Russia win in style at the SPAR European Team Championships

Team Russia
 Russia were crowned as Europe’s top athletics nation after winning the SPAR European
Team Championships in Bergen, Norway, on Sunday. They scored 379.5 points, Great
Britain finished second with 317 points while Germany had to settle for the third
place with 304.5 points.

Russia won the 2010 SPAR European Team Championships in Bergen, Norway, and were crowned as Europe’s top athletics nation on Sunday.

The new champions scored 379.5 points across the two days, winning by a massive 62.5 points.

Great Britain finished second with 317 points while, in a close race for third place, defending champions Germany got the final place on the podium, bouncing back after a dismal first day to total 304.5 points.

Building on their eight victories on Saturday, Russia added another five wins on Sunday.

The 2004 Olympic Games 800m gold medallist Yuriy Borzakovskiy had delayed his 2010 outdoor debut over two laps of the track until he arrived in Bergen but showed that he had prepared well and notched up a confident and composed victory in 1:45.41 to start the ball rolling for Russia.

Barely had people had time to draw breath after Borzakovskiy's audacious run from the front after the first 200 metres than Tatyana Dektyareva went to her marks for the next event of the track and sped to a European-leading 100m hurdles time of 12.68.

Anna Avdeyeva then produced a season’s best in the Shot Put of 19.14m to add another 12 points to their total and the 4x400m relay teams finished off the weekend by getting a brace of victories in the final two events.

The women’s 4x400m relay team delivered the expected victory in the penultimate event. With 400m hurdles winner Nataliya Antyukh and individual 400m winner Kseniya Ustalova on the last two legs, a win was almost a certainty but the quartet still showed their class by clocking a world-leading 3:23.76.

Inspired by their women’s performance, the men’s 4x400m team followed in their footsteps and brought the curtain down in impressive fashion at the second edition of these innovative championships with a win in a European-leading time of 3:01.72.

The plaudits have to go to anchor leg runner Vladimir Karasnov, who is still only 19 but was timed at 44.11 for his split and managed to hold off the challenge of Great Britain’s Michael Bingham, the fastest European over one lap of the track last year.

Russia’s runaway victory was secured with five events still to go after Olga Kucherenko finished second in the women’s Long Jump.

Despite the fact that Kucherenko was well short of her world-leading jump of 7.13m this season, her effort of 6.67m was worth 11 points behind the French winner Eloyse Leseuer who had a personal best of 6.78m, and enough to give Russia an unbeatable lead.

However, many of the other 11 nations in action in Bergen also had their moments in the sun.

There was also a European-leading mark in the women’s 200m when Ukrainian sprinter Yelizaveta Bryzhina produced a stunning burst of acceleration off the bend, going from third to first, to win in a new personal best of 22.71.

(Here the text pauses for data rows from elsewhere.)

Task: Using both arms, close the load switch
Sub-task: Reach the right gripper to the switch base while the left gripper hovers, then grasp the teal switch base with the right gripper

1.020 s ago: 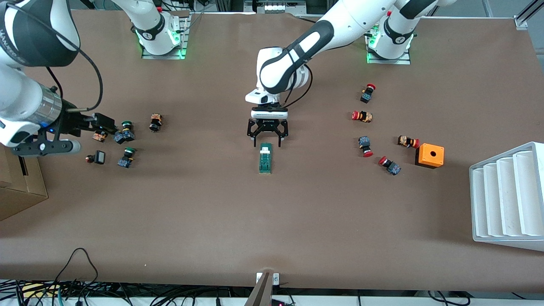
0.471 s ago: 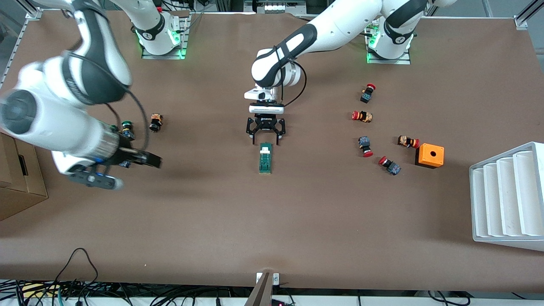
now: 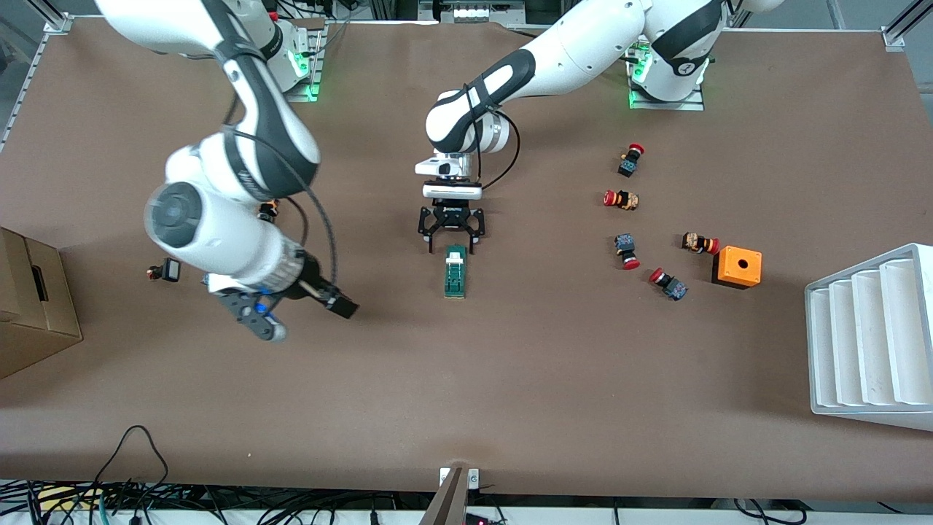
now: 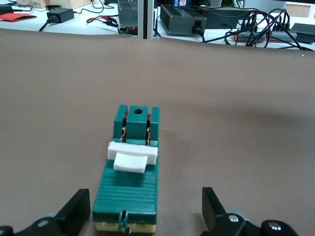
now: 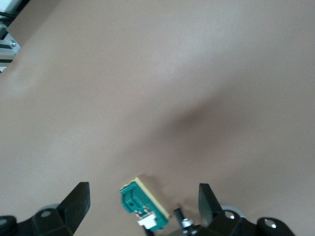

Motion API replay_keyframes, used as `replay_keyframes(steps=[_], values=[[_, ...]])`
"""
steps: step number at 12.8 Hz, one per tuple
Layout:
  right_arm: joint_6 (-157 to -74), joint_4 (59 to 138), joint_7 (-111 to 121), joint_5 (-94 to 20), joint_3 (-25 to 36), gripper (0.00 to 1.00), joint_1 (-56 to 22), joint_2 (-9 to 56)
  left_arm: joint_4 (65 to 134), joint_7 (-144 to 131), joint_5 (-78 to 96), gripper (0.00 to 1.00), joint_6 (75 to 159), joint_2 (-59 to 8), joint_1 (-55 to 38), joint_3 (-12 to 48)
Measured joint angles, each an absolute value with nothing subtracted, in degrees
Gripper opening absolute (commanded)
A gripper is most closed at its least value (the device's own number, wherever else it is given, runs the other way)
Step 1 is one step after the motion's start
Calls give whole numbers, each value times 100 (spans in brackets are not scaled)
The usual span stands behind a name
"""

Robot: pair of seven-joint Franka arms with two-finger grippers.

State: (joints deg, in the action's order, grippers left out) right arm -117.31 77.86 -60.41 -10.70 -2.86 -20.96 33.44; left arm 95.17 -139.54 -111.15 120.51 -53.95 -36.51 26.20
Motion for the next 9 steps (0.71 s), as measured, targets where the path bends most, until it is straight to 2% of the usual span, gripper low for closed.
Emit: replay_keyframes(steps=[2,4,7,9], values=[[-12159,7788,-6878,-1076,-294,89,-2428,3606,9502,-13955,-11445,100,12041,-5462,-3648,2613],[-12472,7803,-7572,-1077,-294,74,-2716,3843,9499,-13955,-11651,100,12030,-5547,-3643,2584],[-12894,7876,-8346,-1078,-294,60,-3009,4069,9503,-13953,-11782,100,11993,-5579,-3643,2577],[-13126,8015,-8744,-1078,-294,57,-3241,4162,9504,-13953,-11801,88,11962,-5589,-3646,2576]])
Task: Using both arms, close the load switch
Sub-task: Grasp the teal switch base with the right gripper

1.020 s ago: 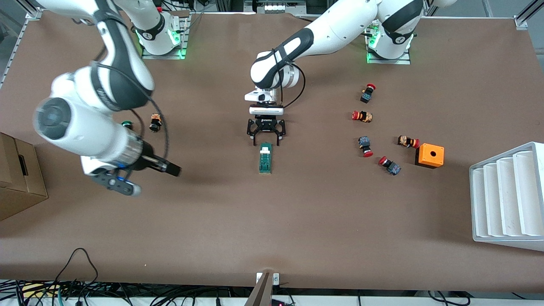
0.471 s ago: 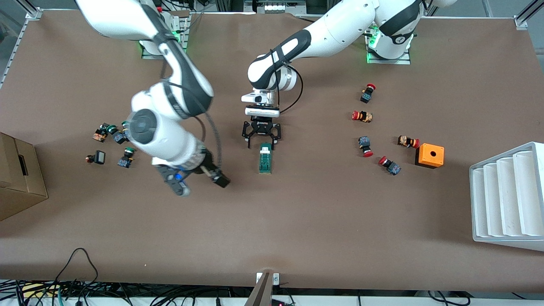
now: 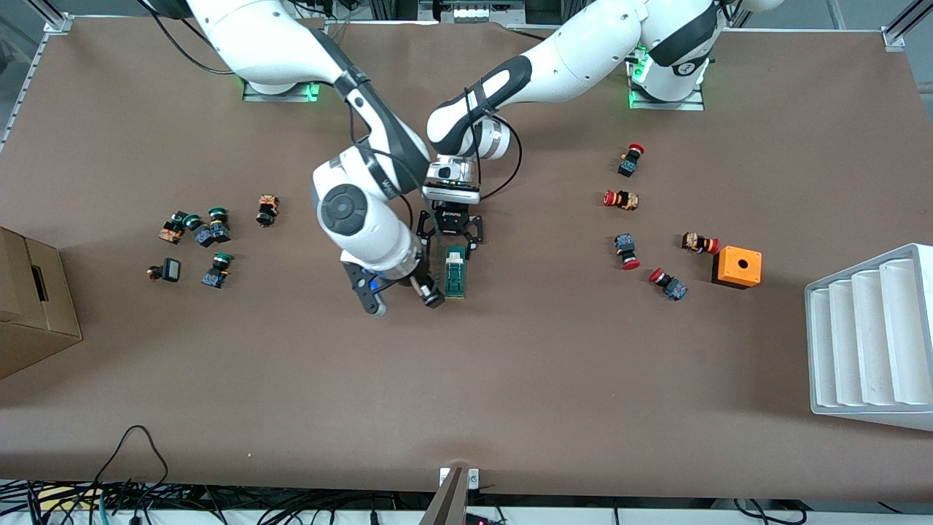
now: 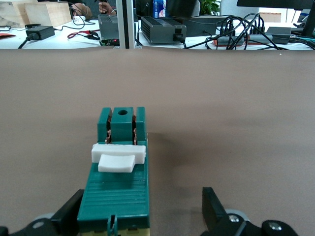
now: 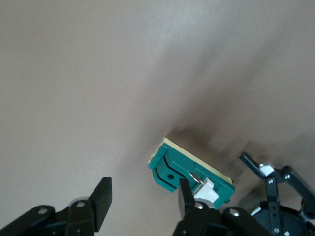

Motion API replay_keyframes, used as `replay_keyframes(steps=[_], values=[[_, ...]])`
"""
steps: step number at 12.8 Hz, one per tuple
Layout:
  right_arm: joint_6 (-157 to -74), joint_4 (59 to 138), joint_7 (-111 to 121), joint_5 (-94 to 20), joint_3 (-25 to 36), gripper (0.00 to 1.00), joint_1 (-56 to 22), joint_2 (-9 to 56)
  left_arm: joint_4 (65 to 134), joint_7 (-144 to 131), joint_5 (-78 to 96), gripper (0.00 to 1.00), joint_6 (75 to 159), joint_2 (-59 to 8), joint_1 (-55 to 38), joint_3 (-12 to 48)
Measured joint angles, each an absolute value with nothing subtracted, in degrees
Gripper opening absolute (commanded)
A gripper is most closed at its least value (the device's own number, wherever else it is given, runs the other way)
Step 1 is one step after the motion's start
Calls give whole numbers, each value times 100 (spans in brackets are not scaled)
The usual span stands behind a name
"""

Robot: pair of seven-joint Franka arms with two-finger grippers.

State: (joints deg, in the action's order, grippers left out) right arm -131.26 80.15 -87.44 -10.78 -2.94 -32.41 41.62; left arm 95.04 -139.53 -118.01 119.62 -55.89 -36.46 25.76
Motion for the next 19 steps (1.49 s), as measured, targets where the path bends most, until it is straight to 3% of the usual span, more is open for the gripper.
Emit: replay_keyframes(steps=[4,7,19], values=[[-13525,8460,-9219,-1078,-295,52,-3465,4167,9606,-14039,-11801,43,11713,-5575,-3636,2578],[-13887,8833,-9487,-1078,-297,49,-3653,4168,9737,-14153,-11799,27,11585,-5513,-3628,2582],[-14213,9371,-9797,-1077,-391,48,-3762,4045,9736,-14153,-11799,28,11586,-5513,-3628,2582]])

The biggest surprise on the second day was also delivered by a Ukrainian athlete when Viktor Kuznetsov pulled off a shock win in the Triple Jump.

Kuznetsov's first-round jump of 17.26m, a personal best by three centimetres, was sufficient to leave Great Britain's Phillips Idowu, the 2009 World Championships gold medallist, and France's Teddy Tamgho, the 2010 World Indoor Championships gold medallist who also jumped 17.98m two weeks ago, in second and third place.

Running Kuznetsov close among the second day surprises was the Javelin win by Germany’s Mattias De Zordo, who threw 83.80m to leave the host’s hero Andreas Thorkildsen having to settle for second place with a relatively modest 82.98m.

It was the current Olympic, world and European champion’s first defeat of the season after four successive victories, which have included him throwing a world-leading 90.37m last month.

France’s Martial Mbandjock ran 20.55, the second fastest European time of the year despite running an uneven race by his own admission and also having to sprint into a headwind.

Equally impressive was Italy’s Antonietta Di Martino becoming only the second European woman to go over 2.00m outdoors this year when she won the High Jump.

Greece, hosts Norway and Finland occupied the last three places in Bergen and were relegated. The trio will compete in the First League next year and will be replaced by the promoted Czech Republic, Sweden and Portugal, who all bounce straight back after being relegated 12 months ago.

European athletics fans will have Scandinavia in their sights again in 12 months time as the Swedish capital Stockholm will be the venue for the 2011 SPAR European Team Championships.